| EXERCISE REQUIREMENTS |
From the entries below, please output exactly the lines starting at the one containing "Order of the" and ending at the one containing "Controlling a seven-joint", both included.
※ ※ ※
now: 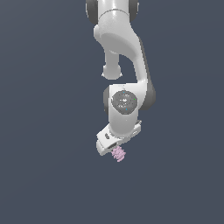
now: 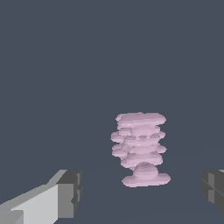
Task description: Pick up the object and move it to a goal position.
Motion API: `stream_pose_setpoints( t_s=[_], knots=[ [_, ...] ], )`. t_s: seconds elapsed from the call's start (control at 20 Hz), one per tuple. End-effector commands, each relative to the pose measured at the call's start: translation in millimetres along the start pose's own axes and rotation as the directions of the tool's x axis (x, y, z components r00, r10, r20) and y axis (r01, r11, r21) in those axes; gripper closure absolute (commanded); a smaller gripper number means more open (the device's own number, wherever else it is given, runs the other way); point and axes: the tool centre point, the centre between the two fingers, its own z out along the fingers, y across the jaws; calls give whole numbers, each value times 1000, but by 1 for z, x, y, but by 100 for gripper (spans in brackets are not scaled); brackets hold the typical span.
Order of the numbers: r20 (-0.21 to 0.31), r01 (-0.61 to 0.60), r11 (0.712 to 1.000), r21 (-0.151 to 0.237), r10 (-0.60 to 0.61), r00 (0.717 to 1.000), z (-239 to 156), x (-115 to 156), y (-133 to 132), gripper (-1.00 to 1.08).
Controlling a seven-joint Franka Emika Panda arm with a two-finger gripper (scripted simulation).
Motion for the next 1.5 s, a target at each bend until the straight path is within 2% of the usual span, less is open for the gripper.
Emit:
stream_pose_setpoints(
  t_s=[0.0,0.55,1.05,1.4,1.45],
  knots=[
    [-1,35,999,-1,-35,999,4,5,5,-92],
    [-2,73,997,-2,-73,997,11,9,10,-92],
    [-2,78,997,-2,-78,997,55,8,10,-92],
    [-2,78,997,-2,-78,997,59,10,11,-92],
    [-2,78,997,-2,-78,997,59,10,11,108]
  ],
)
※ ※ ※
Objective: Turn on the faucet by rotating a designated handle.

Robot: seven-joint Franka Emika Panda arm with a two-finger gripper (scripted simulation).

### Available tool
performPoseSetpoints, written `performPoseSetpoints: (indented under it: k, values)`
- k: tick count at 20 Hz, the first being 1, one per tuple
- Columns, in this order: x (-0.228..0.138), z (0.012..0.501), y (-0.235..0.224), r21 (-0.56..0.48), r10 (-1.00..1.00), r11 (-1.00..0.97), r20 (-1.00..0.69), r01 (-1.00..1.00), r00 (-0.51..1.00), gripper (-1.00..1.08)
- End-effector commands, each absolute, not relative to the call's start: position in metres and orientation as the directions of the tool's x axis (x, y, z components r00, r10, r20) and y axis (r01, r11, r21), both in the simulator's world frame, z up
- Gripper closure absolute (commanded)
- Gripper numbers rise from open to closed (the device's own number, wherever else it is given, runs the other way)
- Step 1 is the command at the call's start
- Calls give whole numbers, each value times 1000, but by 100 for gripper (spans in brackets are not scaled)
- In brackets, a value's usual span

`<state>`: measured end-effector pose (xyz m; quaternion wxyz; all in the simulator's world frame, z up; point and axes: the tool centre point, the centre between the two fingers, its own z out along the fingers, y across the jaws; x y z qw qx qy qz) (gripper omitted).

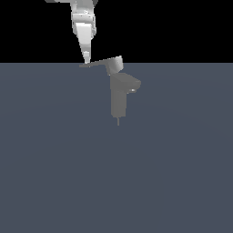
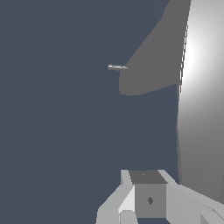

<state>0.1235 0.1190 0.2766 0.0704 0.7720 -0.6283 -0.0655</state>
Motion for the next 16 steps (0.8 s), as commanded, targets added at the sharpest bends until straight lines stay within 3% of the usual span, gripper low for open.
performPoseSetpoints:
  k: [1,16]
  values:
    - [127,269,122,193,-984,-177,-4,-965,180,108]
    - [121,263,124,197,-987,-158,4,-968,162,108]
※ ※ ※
| ANSWER AREA |
Order of the numbers: r20 (-0.21 to 0.31), r01 (-0.61 to 0.60), r11 (0.712 to 1.000), r21 (-0.151 to 0.237), r10 (-0.60 to 0.61), r00 (0.717 to 1.000), z (-239 to 156), x (-115 to 156), y (-133 to 132), gripper (-1.00 to 1.08).
Controlling a seven-joint Franka Emika Panda arm with a two-finger gripper (scripted simulation).

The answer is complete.